飲み会を済ませてホテルに帰ると、TVにライブ映像が映し出されていた。
煙を上げるアメリカのワールドトレードセンタービル。キャスターの喋りとテロップでアメリカで同時に数か所でテロが生起したことを知る。
TVニュースに釘付けになる。繰り返し流れる旅客機がタワーに衝突するシーンや、サウスタワーとノースタワーが白煙をはきながら崩落する。その衝撃に胸を痛めた。ビジネスホテルの一室で長い夜を過ごしたことを鮮明に覚えている。
テロの犠牲者は2,977人。日本人も24人が命を奪われた。
「9・11」あの日から20年が過ぎた。
アメリカはテロの首謀者アルカイダの温床となっていたアフガンへ侵攻。それからアメリカのアフガンにおける対テロ戦争は20年間も続いてきた。

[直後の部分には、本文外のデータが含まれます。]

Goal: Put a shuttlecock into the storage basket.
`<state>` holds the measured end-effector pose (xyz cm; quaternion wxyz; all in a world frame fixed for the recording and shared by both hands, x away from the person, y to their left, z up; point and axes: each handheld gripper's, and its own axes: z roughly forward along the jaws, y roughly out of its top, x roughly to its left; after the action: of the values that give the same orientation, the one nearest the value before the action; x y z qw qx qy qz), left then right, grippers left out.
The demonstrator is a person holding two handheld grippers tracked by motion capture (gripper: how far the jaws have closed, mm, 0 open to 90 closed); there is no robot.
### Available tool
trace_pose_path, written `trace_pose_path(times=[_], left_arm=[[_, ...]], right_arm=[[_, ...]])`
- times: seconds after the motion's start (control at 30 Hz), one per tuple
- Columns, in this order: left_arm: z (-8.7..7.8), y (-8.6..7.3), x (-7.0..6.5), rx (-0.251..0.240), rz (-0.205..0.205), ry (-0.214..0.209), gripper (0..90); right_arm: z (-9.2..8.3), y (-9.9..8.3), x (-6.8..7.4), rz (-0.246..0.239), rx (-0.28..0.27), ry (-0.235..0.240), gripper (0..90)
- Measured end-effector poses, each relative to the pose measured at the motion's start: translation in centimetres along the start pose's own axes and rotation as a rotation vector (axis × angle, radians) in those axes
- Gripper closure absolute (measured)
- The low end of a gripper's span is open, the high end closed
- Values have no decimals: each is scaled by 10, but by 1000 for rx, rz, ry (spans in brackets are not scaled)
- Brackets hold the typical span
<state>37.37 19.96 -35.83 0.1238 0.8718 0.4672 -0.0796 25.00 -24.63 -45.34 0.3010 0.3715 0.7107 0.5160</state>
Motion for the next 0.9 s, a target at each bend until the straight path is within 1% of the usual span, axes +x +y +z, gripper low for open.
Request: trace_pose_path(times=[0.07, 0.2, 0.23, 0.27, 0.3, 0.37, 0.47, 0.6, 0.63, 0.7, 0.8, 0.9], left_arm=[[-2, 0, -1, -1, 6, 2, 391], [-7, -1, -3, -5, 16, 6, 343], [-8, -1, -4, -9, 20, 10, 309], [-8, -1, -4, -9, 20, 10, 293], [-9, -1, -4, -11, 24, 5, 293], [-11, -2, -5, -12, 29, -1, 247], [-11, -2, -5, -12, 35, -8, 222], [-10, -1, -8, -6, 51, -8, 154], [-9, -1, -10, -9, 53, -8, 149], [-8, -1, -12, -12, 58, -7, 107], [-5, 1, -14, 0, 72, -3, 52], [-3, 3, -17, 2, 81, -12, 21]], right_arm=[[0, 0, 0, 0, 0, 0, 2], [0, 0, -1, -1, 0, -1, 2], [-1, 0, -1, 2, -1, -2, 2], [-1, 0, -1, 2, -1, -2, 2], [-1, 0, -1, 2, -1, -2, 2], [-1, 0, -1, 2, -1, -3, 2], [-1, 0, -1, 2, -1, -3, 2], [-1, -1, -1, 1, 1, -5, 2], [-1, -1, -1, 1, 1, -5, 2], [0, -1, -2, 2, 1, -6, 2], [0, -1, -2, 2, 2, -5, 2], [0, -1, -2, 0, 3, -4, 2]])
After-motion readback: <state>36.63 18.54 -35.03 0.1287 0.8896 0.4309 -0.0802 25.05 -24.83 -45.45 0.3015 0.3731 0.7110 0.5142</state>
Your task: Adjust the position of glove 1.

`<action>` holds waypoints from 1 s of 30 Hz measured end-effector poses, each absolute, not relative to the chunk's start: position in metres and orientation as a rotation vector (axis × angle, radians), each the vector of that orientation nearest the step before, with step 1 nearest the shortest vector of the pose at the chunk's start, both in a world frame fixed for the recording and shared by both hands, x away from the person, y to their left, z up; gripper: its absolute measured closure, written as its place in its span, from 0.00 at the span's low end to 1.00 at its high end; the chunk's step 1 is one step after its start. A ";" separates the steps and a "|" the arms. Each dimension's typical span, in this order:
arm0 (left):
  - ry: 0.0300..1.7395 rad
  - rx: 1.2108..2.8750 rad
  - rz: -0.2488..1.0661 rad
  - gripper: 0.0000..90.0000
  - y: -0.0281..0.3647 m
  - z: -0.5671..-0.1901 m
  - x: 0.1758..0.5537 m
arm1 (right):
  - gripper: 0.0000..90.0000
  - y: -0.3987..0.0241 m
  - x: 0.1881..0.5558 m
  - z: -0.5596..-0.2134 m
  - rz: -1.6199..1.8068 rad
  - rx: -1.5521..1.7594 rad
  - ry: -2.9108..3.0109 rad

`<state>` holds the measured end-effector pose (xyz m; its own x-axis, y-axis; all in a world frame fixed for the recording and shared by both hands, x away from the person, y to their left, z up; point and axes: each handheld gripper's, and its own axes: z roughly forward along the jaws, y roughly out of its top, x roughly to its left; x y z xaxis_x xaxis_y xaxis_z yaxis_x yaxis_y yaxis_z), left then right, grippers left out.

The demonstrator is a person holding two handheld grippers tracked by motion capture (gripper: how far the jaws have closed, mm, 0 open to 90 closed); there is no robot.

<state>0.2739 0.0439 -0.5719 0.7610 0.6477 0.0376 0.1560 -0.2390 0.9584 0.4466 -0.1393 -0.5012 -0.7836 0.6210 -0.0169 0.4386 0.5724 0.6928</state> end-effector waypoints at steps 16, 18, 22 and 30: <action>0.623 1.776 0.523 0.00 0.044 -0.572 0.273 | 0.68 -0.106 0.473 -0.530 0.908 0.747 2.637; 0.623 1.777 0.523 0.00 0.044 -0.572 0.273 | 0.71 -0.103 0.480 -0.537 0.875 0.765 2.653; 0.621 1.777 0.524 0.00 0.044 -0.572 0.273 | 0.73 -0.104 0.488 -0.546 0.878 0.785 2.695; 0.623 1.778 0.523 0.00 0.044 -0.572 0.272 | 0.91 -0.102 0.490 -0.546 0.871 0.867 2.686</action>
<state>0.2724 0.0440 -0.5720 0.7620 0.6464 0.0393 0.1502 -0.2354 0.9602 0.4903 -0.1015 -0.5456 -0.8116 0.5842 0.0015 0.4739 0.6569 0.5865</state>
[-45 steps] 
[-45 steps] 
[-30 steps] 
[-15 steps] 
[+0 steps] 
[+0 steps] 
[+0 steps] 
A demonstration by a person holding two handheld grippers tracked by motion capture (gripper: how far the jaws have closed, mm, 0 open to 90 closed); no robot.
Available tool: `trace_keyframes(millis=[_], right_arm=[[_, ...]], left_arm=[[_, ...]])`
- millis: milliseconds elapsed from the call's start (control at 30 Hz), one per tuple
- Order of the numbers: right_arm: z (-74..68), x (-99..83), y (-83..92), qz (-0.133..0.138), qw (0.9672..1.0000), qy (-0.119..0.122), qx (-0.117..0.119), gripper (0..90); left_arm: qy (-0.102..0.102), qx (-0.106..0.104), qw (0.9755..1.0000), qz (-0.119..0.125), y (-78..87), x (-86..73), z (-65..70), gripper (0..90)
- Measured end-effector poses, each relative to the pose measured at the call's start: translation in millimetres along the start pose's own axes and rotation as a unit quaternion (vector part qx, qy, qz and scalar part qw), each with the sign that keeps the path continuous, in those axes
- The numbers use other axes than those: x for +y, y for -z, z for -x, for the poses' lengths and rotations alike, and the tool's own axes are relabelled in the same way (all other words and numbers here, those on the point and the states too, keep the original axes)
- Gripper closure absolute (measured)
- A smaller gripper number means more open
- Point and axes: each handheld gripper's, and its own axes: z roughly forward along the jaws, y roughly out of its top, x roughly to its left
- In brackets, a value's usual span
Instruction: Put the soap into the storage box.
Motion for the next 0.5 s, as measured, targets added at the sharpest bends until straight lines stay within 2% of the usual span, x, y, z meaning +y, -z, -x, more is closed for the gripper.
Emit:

アメリカは対テロ戦争で何を得、内を失ったのだろうか。
この20年間でアフガンでの戦死者は2,500人、負傷者も2万人を超えている。費やされた戦費は220兆円という膨大な額だ。それはフィンランドやインドネシアの国家予算の20年分という、とんでもない巨額だ。
また、米ブラウン大の研究チームによると、米国が9・11からの20年間に費やした、対テロ戦争費用は約880兆円だとしている。戦争によって亡くなった人は90万人に達するという。

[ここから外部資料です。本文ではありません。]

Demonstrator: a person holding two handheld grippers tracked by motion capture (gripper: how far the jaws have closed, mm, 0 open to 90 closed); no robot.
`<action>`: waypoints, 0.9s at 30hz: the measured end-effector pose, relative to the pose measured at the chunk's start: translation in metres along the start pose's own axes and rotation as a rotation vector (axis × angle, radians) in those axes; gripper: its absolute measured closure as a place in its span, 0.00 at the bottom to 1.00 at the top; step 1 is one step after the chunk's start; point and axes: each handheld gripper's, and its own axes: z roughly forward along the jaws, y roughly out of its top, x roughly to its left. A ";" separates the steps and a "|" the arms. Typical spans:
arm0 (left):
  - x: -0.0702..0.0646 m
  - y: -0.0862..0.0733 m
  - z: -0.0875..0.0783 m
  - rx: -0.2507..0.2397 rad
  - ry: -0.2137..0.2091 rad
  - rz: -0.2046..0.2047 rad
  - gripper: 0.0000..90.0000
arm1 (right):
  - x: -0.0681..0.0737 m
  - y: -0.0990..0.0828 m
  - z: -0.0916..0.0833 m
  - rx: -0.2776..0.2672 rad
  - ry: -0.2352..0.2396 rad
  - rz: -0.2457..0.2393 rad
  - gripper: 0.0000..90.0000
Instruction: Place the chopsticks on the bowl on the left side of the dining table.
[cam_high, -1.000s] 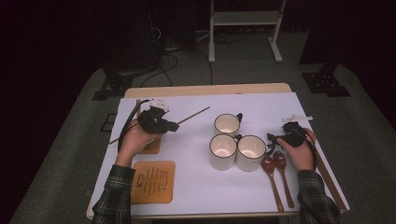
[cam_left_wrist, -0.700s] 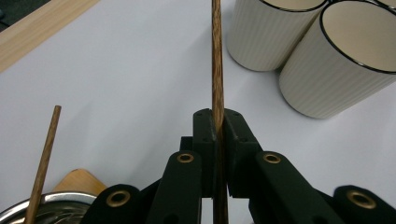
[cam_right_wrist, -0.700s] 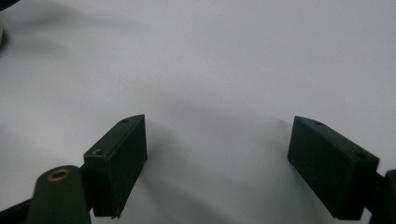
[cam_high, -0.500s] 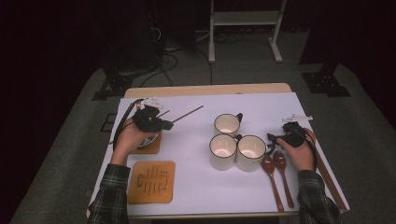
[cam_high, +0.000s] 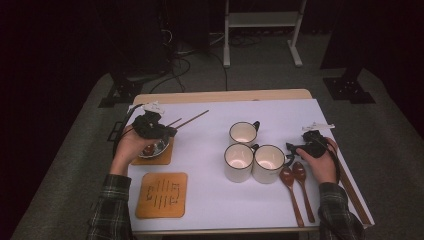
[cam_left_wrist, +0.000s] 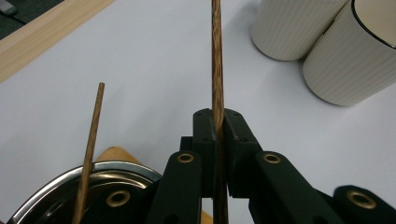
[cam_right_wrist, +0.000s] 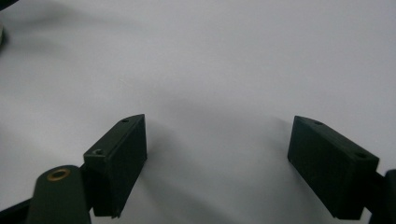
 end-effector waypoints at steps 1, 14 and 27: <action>0.001 -0.001 -0.001 0.001 0.001 0.005 0.94 | 0.000 0.000 0.000 0.000 0.000 0.000 0.20; 0.015 -0.013 -0.007 0.002 0.002 -0.008 0.94 | 0.000 0.000 0.000 0.000 0.000 0.000 0.20; 0.022 -0.022 -0.002 0.031 0.008 -0.016 0.94 | 0.000 0.000 0.000 -0.001 0.001 0.000 0.20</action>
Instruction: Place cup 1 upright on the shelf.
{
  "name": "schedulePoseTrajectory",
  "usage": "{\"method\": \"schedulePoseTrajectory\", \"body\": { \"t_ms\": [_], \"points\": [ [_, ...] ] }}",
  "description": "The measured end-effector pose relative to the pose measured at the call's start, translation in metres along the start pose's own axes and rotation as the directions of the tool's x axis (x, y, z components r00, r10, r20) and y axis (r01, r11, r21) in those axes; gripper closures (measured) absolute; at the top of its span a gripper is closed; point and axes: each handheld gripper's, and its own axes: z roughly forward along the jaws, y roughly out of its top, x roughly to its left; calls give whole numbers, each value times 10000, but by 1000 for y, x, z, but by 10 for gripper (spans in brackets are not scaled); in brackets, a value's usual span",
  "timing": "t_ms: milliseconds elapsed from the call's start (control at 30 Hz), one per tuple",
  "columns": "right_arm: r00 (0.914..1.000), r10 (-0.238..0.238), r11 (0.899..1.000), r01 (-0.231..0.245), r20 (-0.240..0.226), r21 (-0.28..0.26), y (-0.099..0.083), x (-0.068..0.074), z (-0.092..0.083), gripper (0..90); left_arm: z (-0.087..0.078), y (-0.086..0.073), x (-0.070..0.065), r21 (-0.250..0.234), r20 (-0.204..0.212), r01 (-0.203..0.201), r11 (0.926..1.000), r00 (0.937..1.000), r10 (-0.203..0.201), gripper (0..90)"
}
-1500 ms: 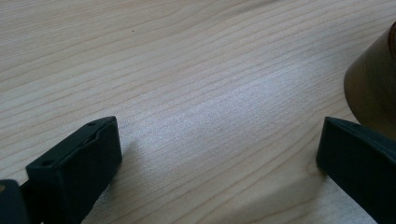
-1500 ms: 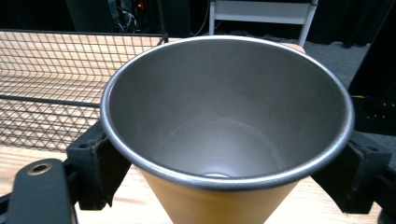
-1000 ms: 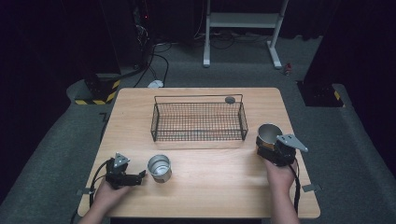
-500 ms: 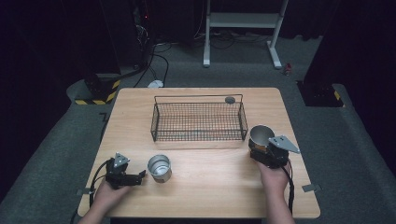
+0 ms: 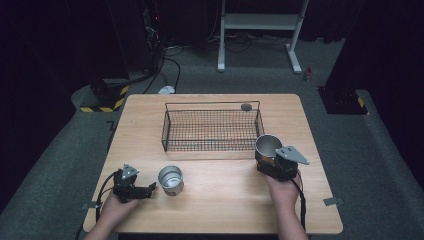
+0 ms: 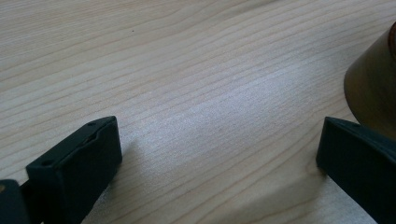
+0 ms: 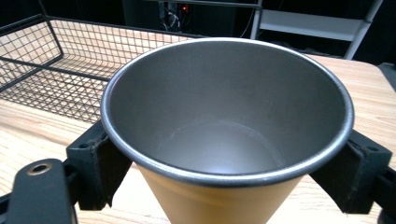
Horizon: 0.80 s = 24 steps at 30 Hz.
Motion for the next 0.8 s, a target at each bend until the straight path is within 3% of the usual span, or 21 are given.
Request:
{"method": "schedulePoseTrajectory", "body": {
  "t_ms": [800],
  "points": [
    [9984, -255, 9997, 251, -512, -80, 8, 27, 13, 139, 0, 0, 0, 0, 1, 0, 10000, 10000, 0, 4]
  ]
}}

この戦争費用は、米が国外での作戦にかけた費用と、2050年までにかかる退役軍人の療養費なども計算されている。戦死者は米兵が7,052人。敵対した兵士が30万人。市民が36万~38万人だという。
だが、これでも戦費は部分的な費用にすぎず、もっと多い戦費がかかっているという。
20年の節目を機にバイデン大統領はアフガンからの撤退を決断した。その決断の大きな背景には、7,000人を超える若い兵士の犠牲、880兆円という巨額の損失が国家を苦しめているということがある。
8月末の米軍の撤退が近づくと、一夜にしてタリバンが政府軍を蹴散らかし国を制圧してしまった。多くの命の犠牲と220兆円にも及ぶ巨額をかけて民主主義を根付かせようとしたが、その犠牲と巨額戦費の対効果は虚しい限りだ。
ベトナム戦争の幕引きを彷彿させたアフガンからの米軍の撤退。アメリカが負った痛手は大きい。これからのアメリカの対テロ戦争や対外政策に大きな影響を与えることは間違いない。
日本も8,000億円もの金を費やしてきたが、現地におけるその効果は見えない。
「9・11」犠牲者の冥福と世界平和を祈る。